Top of Material for this task
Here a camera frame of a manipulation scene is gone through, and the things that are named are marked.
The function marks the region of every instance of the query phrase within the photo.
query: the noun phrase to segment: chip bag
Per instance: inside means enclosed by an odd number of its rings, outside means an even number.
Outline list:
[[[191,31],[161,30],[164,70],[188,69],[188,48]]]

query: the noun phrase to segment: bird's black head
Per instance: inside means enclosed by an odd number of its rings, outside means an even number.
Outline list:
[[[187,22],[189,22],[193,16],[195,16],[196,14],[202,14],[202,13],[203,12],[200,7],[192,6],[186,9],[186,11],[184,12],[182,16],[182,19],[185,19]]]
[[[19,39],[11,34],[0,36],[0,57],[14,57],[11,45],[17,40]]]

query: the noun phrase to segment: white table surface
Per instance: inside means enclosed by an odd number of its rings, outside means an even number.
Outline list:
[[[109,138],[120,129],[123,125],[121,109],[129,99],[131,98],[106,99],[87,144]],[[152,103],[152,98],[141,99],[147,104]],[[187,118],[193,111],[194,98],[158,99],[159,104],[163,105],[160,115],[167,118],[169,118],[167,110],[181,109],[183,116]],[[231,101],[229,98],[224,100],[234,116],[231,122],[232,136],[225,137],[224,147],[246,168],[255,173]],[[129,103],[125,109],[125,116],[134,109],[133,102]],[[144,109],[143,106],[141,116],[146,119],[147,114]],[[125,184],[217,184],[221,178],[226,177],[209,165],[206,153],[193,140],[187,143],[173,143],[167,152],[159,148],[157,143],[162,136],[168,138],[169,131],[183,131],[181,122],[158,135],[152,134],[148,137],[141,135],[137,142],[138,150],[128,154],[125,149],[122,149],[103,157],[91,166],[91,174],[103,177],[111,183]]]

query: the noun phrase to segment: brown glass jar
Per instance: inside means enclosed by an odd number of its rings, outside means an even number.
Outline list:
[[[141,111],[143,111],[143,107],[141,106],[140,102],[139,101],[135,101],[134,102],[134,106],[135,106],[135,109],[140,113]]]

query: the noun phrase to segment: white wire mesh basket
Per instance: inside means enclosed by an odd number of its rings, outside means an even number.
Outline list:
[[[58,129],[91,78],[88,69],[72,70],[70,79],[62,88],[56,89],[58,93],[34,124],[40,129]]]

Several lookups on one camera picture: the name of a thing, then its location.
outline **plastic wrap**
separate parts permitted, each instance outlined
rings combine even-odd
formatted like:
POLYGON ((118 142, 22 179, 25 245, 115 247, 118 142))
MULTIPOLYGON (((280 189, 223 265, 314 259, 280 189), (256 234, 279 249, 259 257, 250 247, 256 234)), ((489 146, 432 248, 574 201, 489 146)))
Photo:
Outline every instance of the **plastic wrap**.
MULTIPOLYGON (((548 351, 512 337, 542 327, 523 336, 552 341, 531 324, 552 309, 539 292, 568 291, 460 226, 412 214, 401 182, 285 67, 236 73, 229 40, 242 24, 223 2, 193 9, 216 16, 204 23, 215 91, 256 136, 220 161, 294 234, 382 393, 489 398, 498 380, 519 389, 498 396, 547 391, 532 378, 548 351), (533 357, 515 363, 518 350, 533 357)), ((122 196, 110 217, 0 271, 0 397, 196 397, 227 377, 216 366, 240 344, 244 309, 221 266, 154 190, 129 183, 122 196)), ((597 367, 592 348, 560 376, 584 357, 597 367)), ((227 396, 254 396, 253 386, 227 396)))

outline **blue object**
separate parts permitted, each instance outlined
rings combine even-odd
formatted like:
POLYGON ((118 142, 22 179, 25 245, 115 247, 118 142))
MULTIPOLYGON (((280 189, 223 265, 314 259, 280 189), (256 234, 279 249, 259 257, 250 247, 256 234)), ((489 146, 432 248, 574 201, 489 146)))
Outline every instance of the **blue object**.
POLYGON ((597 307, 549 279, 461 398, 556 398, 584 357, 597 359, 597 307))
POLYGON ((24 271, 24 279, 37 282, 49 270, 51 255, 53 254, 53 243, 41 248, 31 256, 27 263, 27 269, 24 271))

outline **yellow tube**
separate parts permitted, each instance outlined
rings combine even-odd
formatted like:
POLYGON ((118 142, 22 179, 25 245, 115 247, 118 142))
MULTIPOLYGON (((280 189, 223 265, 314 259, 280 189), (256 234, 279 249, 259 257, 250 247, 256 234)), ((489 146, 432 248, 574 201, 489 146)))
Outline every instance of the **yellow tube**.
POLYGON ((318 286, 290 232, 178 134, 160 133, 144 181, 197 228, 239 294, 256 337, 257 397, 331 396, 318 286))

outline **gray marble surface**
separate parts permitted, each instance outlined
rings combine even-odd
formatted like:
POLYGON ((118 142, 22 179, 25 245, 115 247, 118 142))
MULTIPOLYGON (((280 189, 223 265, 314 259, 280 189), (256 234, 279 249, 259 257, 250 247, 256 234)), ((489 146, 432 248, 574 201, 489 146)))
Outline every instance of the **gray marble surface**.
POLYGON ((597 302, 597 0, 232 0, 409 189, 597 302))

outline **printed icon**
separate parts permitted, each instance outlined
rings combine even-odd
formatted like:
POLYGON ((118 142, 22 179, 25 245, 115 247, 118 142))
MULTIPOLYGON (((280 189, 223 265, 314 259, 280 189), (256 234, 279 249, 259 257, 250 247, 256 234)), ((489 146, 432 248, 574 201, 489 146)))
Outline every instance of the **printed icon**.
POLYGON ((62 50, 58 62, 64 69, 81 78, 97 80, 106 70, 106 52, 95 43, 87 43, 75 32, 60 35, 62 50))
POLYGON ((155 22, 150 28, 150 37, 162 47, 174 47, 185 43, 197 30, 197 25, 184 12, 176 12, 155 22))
Bottom of Material for this task
Exercise objective: All entries should be given again precisely as they appear above.

Output below:
Here a camera frame of a manipulation scene is gone through, and the things that are named are marked.
The function marks the region of every instance of the query phrase within the photo.
query: the noun phrase to segment: chip bag
Per instance: inside means enclosed by an odd number of its rings, outside means an even number.
Outline list:
[[[191,31],[161,30],[164,70],[188,69],[188,48]]]

query: the noun phrase to segment: bird's black head
Per instance: inside means enclosed by an odd number of its rings, outside means an even number.
Outline list:
[[[187,22],[189,22],[193,16],[195,16],[196,14],[202,14],[202,13],[203,12],[200,7],[192,6],[186,9],[186,11],[184,12],[182,16],[182,19],[185,19]]]
[[[19,39],[11,34],[0,36],[0,57],[14,57],[11,45],[17,40]]]

query: the noun phrase to segment: white table surface
Per instance: inside means enclosed by an odd number of its rings, outside means an even number.
Outline list:
[[[109,138],[120,129],[123,125],[121,109],[129,99],[131,98],[106,99],[87,144]],[[152,103],[152,98],[141,99],[147,104]],[[187,118],[193,111],[194,98],[158,99],[159,104],[163,105],[160,115],[167,118],[169,118],[167,110],[181,109],[183,116]],[[231,101],[229,98],[224,100],[234,116],[231,122],[232,136],[225,137],[224,147],[246,168],[255,173]],[[129,103],[125,109],[125,116],[134,109],[133,102]],[[144,109],[143,106],[141,116],[146,119],[147,114]],[[125,184],[217,184],[221,178],[226,177],[209,165],[206,153],[193,140],[187,143],[173,143],[167,152],[159,148],[157,143],[162,136],[168,138],[169,131],[183,131],[181,122],[158,135],[152,134],[148,137],[141,135],[137,142],[138,150],[128,154],[125,149],[122,149],[103,157],[91,166],[91,174],[103,177],[111,183]]]

query: the noun phrase to segment: brown glass jar
Per instance: inside means enclosed by an odd number of its rings, outside means an even number.
Outline list:
[[[141,111],[143,111],[143,107],[141,106],[140,102],[139,101],[135,101],[134,102],[134,106],[135,106],[135,109],[140,113]]]

query: the noun phrase to segment: white wire mesh basket
Per instance: inside means enclosed by an odd number of its rings, outside means an even number.
Outline list:
[[[58,129],[91,78],[88,69],[72,70],[70,79],[62,88],[56,89],[58,93],[34,124],[40,129]]]

Several lookups on one camera picture: the name of a thing, then its location.
outline **plastic wrap**
separate parts permitted, each instance outlined
rings combine even-odd
formatted like:
POLYGON ((118 142, 22 179, 25 245, 115 247, 118 142))
MULTIPOLYGON (((280 189, 223 265, 314 259, 280 189), (256 234, 279 249, 259 257, 250 247, 256 234)), ((489 146, 432 248, 574 201, 489 146)))
Photo:
Outline every instance of the **plastic wrap**.
MULTIPOLYGON (((548 351, 512 337, 542 327, 523 336, 552 341, 531 324, 552 309, 539 292, 568 291, 460 226, 412 214, 401 182, 285 67, 236 73, 229 40, 242 24, 223 2, 193 9, 216 16, 204 23, 215 91, 256 136, 220 161, 294 234, 382 393, 489 398, 498 380, 519 389, 498 396, 547 391, 532 378, 548 351), (533 357, 515 363, 518 350, 533 357)), ((122 196, 110 217, 0 271, 0 397, 196 397, 227 377, 216 366, 240 344, 244 309, 221 266, 154 190, 129 183, 122 196)), ((597 367, 592 348, 560 376, 584 357, 597 367)), ((227 396, 254 396, 253 386, 227 396)))

outline **blue object**
separate parts permitted, each instance outlined
rings combine even-odd
formatted like:
POLYGON ((118 142, 22 179, 25 245, 115 247, 118 142))
MULTIPOLYGON (((280 189, 223 265, 314 259, 280 189), (256 234, 279 249, 259 257, 250 247, 256 234)), ((489 146, 432 248, 574 201, 489 146)))
Outline every instance of the **blue object**.
POLYGON ((597 307, 549 279, 461 398, 556 398, 584 357, 597 359, 597 307))
POLYGON ((24 271, 24 279, 37 282, 49 270, 51 255, 53 254, 53 243, 41 248, 31 256, 27 263, 27 269, 24 271))

outline **yellow tube**
separate parts permitted, each instance outlined
rings combine even-odd
formatted like:
POLYGON ((118 142, 22 179, 25 245, 115 247, 118 142))
MULTIPOLYGON (((280 189, 223 265, 314 259, 280 189), (256 234, 279 249, 259 257, 250 247, 256 234)), ((489 146, 432 248, 574 201, 489 146)))
Outline every instance of the **yellow tube**.
POLYGON ((318 286, 290 232, 178 134, 160 133, 144 181, 197 228, 239 294, 256 337, 257 397, 331 396, 318 286))

outline **gray marble surface**
separate parts permitted, each instance outlined
rings combine even-odd
formatted like:
POLYGON ((118 142, 22 179, 25 245, 115 247, 118 142))
MULTIPOLYGON (((280 189, 223 265, 314 259, 280 189), (256 234, 279 249, 259 257, 250 247, 256 234)), ((489 146, 432 248, 574 201, 489 146)))
Outline every instance of the **gray marble surface**.
POLYGON ((597 302, 597 0, 232 0, 409 189, 597 302))

outline **printed icon**
separate parts permitted, each instance outlined
rings combine even-odd
formatted like:
POLYGON ((118 142, 22 179, 25 245, 115 247, 118 142))
MULTIPOLYGON (((280 189, 223 265, 314 259, 280 189), (256 234, 279 249, 259 257, 250 247, 256 234)), ((489 146, 432 248, 574 201, 489 146)))
Outline every instance of the **printed icon**.
POLYGON ((62 50, 58 62, 64 69, 81 78, 97 80, 106 70, 106 52, 95 43, 87 43, 75 32, 60 35, 62 50))
POLYGON ((155 22, 150 28, 150 37, 162 47, 174 47, 185 43, 197 30, 197 25, 184 12, 176 12, 155 22))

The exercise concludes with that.